### Records supplied
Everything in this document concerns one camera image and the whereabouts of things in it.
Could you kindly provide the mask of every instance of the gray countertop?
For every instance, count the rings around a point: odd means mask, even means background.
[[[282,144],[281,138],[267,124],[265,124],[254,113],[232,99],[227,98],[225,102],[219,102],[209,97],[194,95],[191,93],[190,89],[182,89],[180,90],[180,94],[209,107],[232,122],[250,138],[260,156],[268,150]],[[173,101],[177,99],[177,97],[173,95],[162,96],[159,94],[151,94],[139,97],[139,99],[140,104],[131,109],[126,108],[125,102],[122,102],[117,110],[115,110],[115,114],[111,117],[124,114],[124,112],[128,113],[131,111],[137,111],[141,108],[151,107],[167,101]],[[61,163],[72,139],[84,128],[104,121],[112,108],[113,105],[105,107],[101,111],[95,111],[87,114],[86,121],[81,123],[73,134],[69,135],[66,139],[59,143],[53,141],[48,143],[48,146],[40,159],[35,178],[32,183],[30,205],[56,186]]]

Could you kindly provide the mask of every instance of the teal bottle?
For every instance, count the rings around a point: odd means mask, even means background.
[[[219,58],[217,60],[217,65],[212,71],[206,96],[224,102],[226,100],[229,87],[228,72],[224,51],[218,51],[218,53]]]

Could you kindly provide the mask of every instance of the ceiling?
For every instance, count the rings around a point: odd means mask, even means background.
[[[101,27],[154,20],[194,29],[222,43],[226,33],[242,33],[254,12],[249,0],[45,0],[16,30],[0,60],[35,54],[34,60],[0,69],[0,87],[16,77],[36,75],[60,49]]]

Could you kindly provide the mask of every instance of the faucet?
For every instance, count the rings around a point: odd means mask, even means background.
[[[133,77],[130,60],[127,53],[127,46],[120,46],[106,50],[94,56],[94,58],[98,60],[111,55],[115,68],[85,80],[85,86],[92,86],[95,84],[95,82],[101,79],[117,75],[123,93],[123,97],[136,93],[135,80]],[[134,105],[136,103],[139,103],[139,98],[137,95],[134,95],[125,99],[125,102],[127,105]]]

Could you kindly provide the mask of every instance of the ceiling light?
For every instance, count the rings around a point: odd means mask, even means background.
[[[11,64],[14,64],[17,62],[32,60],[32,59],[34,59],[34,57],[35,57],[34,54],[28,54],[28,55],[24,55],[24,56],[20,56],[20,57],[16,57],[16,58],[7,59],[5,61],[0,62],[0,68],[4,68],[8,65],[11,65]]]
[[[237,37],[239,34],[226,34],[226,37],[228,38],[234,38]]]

### What you have to do
Every line above that holds "ceiling" should be copied out.

### Answer to this task
Could you kindly provide the mask of every instance of the ceiling?
Could you kindly provide the mask of every instance of the ceiling light?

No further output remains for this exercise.